→ **PROMPT**: Copy each line of the listing below where the word "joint" turns up.

→ **DATASET CONTENT**:

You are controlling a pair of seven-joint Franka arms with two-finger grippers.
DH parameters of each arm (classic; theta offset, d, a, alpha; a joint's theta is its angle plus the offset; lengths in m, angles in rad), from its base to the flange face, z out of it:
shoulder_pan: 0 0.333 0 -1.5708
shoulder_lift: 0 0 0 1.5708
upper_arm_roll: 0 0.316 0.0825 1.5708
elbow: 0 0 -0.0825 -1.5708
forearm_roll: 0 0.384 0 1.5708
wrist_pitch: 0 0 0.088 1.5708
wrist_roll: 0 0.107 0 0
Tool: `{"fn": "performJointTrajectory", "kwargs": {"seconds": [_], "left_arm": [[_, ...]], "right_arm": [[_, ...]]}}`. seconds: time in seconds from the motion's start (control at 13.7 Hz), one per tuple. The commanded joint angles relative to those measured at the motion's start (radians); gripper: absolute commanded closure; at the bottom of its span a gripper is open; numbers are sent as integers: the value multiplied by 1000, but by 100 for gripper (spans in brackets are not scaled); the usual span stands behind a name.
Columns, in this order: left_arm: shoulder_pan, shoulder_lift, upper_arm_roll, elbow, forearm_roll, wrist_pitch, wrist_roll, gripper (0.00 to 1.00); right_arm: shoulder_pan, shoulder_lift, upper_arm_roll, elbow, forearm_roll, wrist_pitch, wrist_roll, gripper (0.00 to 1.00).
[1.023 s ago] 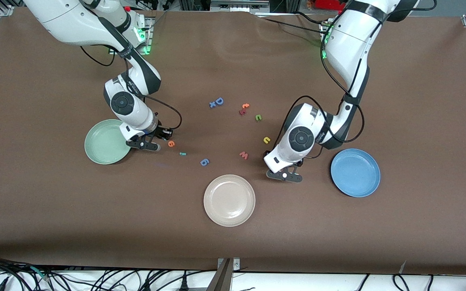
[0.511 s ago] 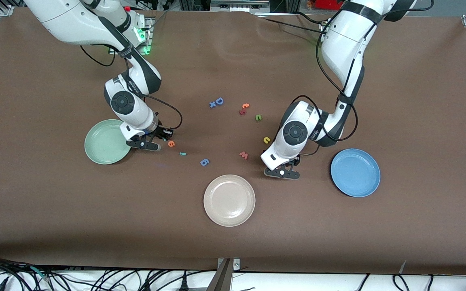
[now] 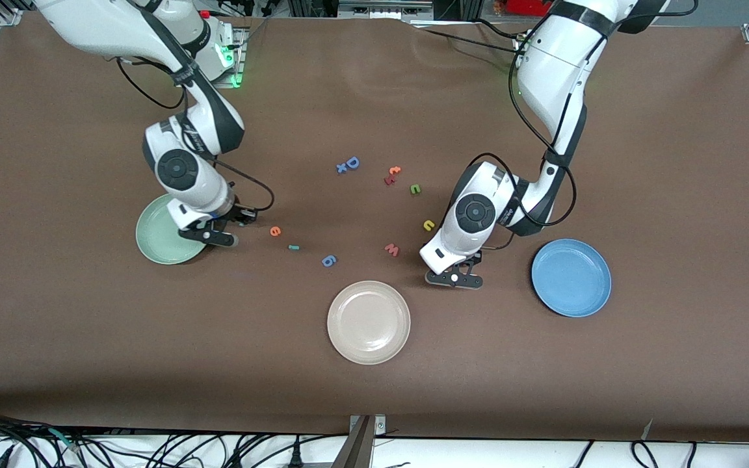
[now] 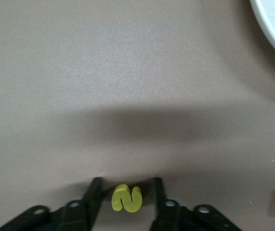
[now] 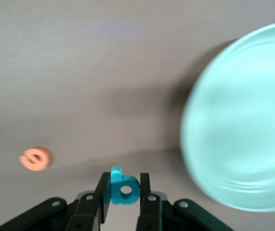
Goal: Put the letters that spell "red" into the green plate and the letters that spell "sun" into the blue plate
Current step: 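Lower the teal b onto the green plate and open the right gripper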
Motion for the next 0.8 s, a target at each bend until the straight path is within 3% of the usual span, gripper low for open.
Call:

→ **SOLUTION FOR THIS EXERCISE**:
You are controlling a pair of seven-joint Franka arms with two-finger grippers.
DH parameters of each arm (classic; theta offset, d, a, alpha; a joint's theta is its angle plus the offset; lengths in m, angles in rad), from its base to the flange face, z out of it:
Tool: `{"fn": "performJointTrajectory", "kwargs": {"seconds": [_], "left_arm": [[_, ...]], "right_arm": [[_, ...]]}}`. seconds: time in seconds from the motion's start (control at 13.7 Hz), one per tuple. The commanded joint angles relative to those measured at the motion's start (radians); gripper: absolute commanded closure; at the bottom of its span a gripper is open; numbers are sent as integers: the value multiplied by 1000, but by 100 for gripper (spans in brackets are not scaled); the usual span stands behind a name.

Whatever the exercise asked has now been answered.